> **Entries shown**:
Segment Open

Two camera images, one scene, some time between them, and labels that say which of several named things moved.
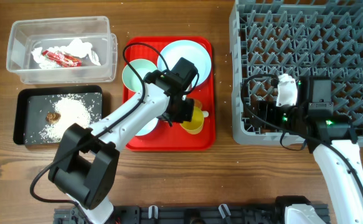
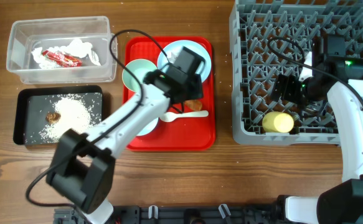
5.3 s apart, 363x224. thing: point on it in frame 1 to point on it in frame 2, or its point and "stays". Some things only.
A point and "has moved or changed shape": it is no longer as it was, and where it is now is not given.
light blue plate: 192,52 stays
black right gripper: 266,109 to 290,83
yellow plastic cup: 195,125 has moved or changed shape
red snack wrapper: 62,59 stays
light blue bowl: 148,127 stays
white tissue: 75,48 stays
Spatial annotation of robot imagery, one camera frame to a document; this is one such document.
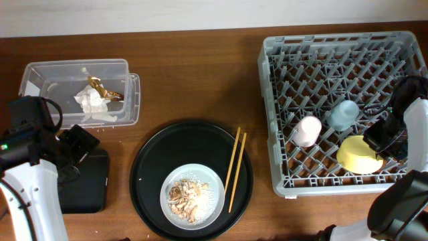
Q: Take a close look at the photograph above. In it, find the yellow bowl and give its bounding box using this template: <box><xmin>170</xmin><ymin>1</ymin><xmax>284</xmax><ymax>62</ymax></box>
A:
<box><xmin>336</xmin><ymin>135</ymin><xmax>384</xmax><ymax>174</ymax></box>

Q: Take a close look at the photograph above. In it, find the white tissue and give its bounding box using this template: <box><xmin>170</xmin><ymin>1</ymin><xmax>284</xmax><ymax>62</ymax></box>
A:
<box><xmin>74</xmin><ymin>85</ymin><xmax>117</xmax><ymax>122</ymax></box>

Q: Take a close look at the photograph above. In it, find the light blue cup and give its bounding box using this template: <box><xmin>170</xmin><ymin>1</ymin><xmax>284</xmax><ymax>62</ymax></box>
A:
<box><xmin>327</xmin><ymin>100</ymin><xmax>359</xmax><ymax>131</ymax></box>

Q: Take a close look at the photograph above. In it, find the gold snack wrapper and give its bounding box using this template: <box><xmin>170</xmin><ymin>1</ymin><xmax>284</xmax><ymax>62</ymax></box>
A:
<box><xmin>88</xmin><ymin>76</ymin><xmax>124</xmax><ymax>101</ymax></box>

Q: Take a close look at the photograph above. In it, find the pink cup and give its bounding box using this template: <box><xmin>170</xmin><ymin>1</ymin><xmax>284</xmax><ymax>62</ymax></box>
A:
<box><xmin>293</xmin><ymin>116</ymin><xmax>322</xmax><ymax>147</ymax></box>

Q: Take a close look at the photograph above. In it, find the wooden chopstick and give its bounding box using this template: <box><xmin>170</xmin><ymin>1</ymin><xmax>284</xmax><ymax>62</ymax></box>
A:
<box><xmin>225</xmin><ymin>127</ymin><xmax>241</xmax><ymax>194</ymax></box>
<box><xmin>228</xmin><ymin>133</ymin><xmax>247</xmax><ymax>213</ymax></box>

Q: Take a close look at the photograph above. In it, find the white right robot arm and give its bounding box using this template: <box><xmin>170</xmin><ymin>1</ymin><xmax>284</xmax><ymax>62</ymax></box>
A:
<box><xmin>316</xmin><ymin>98</ymin><xmax>427</xmax><ymax>241</ymax></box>

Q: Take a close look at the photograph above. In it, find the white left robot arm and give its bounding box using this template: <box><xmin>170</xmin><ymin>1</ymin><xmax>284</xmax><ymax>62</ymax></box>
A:
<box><xmin>1</xmin><ymin>96</ymin><xmax>100</xmax><ymax>240</ymax></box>

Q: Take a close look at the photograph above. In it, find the clear plastic waste bin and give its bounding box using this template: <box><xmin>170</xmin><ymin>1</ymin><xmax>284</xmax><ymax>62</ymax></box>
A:
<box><xmin>19</xmin><ymin>59</ymin><xmax>140</xmax><ymax>129</ymax></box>

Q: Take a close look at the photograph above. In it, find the grey dishwasher rack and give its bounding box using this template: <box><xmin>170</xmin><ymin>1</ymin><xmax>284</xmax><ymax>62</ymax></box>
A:
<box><xmin>258</xmin><ymin>31</ymin><xmax>427</xmax><ymax>198</ymax></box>

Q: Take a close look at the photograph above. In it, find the black square bin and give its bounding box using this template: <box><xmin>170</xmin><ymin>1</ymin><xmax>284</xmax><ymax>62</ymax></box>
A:
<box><xmin>58</xmin><ymin>149</ymin><xmax>110</xmax><ymax>214</ymax></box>

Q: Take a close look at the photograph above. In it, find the round black tray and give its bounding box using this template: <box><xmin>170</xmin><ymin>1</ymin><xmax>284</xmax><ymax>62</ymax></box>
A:
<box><xmin>130</xmin><ymin>120</ymin><xmax>253</xmax><ymax>240</ymax></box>

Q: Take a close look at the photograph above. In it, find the grey plate with food scraps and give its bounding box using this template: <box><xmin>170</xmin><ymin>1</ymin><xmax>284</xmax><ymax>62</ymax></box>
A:
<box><xmin>160</xmin><ymin>163</ymin><xmax>225</xmax><ymax>231</ymax></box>

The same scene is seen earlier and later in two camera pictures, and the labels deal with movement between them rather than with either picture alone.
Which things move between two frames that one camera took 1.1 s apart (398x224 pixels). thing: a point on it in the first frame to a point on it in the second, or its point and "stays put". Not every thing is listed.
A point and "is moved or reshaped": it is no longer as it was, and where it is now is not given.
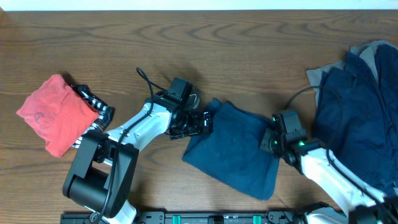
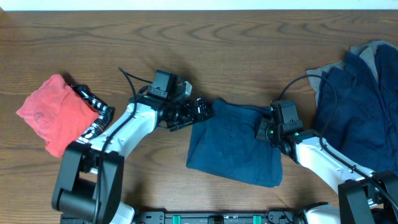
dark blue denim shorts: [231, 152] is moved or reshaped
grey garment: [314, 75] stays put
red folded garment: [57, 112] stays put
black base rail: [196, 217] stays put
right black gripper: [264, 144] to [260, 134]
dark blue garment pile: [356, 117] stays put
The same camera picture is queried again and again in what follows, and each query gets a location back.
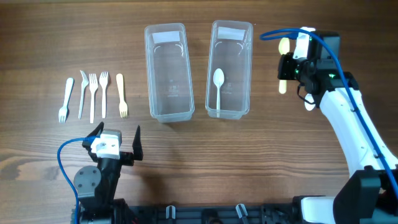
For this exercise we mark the cream yellow plastic fork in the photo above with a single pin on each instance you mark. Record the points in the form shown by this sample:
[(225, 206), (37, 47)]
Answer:
[(123, 108)]

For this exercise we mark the clear plastic container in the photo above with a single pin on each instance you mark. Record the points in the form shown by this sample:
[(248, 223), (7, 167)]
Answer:
[(230, 50), (168, 73)]

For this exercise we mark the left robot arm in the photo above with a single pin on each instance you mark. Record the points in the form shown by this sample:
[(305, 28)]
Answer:
[(96, 185)]

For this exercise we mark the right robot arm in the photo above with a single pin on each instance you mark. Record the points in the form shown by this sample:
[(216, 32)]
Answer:
[(370, 194)]

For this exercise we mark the white plastic knife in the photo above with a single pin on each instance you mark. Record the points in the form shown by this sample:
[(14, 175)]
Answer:
[(84, 84)]

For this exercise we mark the white plastic spoon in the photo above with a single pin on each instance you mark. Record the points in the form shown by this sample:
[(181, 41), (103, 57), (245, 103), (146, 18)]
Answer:
[(218, 80)]

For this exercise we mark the cream yellow plastic spoon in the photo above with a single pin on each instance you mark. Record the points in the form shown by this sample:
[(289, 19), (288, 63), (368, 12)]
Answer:
[(284, 48)]

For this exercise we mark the white short plastic fork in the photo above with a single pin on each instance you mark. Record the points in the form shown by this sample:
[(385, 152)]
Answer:
[(63, 111)]

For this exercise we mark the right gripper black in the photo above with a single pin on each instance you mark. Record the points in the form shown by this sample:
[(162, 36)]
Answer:
[(285, 61)]

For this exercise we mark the white spoon bowl toward robot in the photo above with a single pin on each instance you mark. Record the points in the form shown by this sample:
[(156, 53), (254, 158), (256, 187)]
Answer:
[(309, 102)]

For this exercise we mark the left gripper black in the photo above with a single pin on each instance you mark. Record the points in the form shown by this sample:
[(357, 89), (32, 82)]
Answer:
[(129, 157)]

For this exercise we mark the clear right plastic container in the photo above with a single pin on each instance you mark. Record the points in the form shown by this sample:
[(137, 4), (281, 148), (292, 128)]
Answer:
[(230, 50)]

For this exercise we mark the clear left plastic container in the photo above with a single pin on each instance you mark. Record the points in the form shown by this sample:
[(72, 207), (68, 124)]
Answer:
[(168, 73)]

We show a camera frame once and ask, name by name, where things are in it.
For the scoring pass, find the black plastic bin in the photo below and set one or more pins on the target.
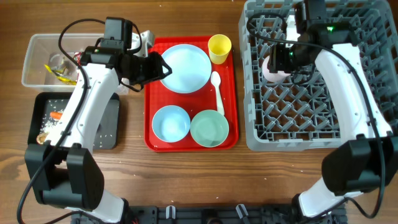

Segment Closed

> **What is required**:
Only lines with the word "between" go in the answer. Take them all from the entries above.

> **Your solution**:
Two camera images, one scene, some time between them, and labels that say which of several named things moved.
The same scene is seen earlier and later in two camera pictures, and the labels deal with movement between them rather than with either picture alone.
Which things move between two frames that one camera took 1.1 s apart (398x224 pixels). thing: a point on it in the first frame to a point on it in the second, or its point and "stays put". Not every thing is listed.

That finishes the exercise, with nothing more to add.